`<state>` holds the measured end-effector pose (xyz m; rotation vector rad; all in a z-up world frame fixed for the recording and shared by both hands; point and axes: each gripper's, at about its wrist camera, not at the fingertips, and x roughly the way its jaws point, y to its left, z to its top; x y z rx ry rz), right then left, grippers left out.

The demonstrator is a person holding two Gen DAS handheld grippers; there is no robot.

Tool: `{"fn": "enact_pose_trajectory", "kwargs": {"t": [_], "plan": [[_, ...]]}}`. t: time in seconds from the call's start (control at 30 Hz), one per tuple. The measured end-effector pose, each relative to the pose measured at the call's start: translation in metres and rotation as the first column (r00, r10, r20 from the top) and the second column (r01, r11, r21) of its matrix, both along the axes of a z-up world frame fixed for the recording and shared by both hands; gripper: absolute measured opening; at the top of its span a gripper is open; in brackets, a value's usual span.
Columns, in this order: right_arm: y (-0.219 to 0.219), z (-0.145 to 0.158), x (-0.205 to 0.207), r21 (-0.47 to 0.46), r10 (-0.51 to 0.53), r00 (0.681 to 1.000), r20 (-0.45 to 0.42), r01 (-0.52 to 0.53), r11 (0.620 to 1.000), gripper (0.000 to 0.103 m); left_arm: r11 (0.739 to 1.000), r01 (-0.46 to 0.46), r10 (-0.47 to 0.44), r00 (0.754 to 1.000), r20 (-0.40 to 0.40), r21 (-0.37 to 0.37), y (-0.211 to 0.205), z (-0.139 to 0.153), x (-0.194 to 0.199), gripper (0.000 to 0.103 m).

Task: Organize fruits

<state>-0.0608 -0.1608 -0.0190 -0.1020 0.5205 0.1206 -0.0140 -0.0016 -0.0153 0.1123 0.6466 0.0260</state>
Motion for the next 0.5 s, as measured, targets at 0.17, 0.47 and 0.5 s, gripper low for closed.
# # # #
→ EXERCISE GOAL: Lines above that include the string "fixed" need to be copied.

→ SOLVED PROBLEM:
`<state>` holds the measured end-effector pose (xyz m; rotation vector rad; all in a z-up world frame fixed for the recording and shared by both hands; point and axes: each gripper's, at about its wrist camera, not at the fingertips, and x roughly the way its jaws point, y to its left, z to its top; x y z rx ry rz), right then left, grippers left out.
Tool: `{"fn": "enact_pose_trajectory", "kwargs": {"t": [_], "plan": [[_, ...]]}}`. t: time in seconds from the call's start (control at 30 Hz), one per tuple. The measured end-effector pose, each relative to the pose measured at the call's start: translation in metres and rotation as the first column (r00, r10, r20 from the top) and the second column (r01, r11, r21) of its matrix, both along the axes of a z-up world frame fixed for the recording and shared by both hands; gripper: absolute measured opening; at the top of its span a gripper is open; in brackets, a value's usual span.

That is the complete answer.